Problem to solve: State how many lines in the listing below include the word "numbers". Give nothing but the number.
:::
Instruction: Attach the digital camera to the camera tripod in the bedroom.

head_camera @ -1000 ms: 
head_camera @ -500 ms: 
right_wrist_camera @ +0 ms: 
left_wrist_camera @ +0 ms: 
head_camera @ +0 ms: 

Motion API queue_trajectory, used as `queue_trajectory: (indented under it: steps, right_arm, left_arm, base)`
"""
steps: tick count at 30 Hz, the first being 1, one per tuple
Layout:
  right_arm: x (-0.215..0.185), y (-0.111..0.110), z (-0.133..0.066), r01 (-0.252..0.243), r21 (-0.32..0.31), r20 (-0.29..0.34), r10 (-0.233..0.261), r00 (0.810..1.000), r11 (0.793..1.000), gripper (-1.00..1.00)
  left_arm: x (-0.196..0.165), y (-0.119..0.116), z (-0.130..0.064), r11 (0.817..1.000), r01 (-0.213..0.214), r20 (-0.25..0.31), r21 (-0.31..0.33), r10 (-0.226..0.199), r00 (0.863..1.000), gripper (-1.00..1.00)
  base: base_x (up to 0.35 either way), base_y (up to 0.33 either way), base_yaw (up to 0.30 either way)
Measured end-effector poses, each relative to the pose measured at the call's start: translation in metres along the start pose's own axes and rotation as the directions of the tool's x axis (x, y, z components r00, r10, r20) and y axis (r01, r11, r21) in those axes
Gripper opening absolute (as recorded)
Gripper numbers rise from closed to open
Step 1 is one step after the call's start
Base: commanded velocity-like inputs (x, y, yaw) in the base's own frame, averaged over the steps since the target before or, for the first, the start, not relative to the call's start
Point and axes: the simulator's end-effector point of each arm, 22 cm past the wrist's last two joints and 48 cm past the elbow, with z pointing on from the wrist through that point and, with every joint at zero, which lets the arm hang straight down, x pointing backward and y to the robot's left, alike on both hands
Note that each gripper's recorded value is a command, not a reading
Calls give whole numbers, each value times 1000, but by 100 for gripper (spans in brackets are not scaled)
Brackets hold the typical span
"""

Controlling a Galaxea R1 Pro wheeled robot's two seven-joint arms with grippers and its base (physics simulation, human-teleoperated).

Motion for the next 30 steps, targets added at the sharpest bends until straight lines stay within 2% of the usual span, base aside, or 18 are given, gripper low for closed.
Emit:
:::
Response area: 2